* _What to produce_
From the records below, extract only the lines running from the line with "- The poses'" to the line with "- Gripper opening", both lines included, reproducing them exactly.

(Data entries)
◇ ◇ ◇ ◇ ◇ ◇ ◇

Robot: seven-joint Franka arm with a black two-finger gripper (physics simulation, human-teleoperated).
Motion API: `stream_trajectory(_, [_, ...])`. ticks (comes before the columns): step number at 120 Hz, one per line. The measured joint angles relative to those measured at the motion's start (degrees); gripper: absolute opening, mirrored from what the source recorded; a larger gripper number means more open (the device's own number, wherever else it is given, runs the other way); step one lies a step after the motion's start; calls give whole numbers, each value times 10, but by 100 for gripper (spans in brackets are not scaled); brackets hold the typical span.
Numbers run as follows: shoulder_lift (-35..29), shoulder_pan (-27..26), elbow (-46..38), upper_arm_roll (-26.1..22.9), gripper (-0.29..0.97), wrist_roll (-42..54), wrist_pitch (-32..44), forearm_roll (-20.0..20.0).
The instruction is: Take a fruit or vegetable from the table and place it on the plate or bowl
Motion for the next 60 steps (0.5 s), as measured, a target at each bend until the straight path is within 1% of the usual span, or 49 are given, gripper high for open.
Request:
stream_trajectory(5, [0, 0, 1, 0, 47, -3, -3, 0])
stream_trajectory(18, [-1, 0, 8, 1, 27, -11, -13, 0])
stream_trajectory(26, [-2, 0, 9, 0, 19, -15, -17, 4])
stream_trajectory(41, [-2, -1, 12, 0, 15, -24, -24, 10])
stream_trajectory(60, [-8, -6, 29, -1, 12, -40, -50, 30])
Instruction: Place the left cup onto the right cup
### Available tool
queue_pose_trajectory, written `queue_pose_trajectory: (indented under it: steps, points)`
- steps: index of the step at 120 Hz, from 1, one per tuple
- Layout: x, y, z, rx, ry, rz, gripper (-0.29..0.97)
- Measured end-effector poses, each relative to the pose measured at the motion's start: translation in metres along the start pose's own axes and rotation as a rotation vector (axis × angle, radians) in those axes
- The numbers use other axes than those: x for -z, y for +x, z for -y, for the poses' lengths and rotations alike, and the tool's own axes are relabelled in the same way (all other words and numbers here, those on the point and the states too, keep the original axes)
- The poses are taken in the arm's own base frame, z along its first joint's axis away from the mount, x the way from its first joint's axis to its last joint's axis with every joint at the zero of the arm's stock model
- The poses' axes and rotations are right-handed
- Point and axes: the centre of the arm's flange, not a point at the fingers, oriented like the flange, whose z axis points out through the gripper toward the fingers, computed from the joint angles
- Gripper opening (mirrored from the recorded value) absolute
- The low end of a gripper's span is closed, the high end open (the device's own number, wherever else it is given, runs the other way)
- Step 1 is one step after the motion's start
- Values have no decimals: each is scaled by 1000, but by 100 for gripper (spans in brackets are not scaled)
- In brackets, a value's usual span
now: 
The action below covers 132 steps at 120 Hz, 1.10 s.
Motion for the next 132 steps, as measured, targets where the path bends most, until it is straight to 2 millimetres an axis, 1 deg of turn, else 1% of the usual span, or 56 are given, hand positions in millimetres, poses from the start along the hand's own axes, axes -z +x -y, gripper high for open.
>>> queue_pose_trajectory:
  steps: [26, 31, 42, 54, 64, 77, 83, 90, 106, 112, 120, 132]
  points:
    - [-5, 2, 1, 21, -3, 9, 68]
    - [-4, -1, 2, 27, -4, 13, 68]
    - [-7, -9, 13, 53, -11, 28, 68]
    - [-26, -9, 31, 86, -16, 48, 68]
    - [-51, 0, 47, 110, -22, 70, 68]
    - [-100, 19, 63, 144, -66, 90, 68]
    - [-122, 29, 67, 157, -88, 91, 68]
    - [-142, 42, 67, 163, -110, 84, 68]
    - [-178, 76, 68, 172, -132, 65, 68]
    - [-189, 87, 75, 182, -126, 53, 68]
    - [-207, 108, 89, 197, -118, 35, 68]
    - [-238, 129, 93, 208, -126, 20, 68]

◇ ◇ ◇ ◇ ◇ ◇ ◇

* _Exercise output_
- The poses' axes and rotations are right-handed
- Point and axes: the centre of the arm's flange, not a point at the fingers, oriented like the flange, whose z axis points out through the gripper toward the fingers, computed from the joint angles
- Gripper opening (mirrored from the recorded value) absolute

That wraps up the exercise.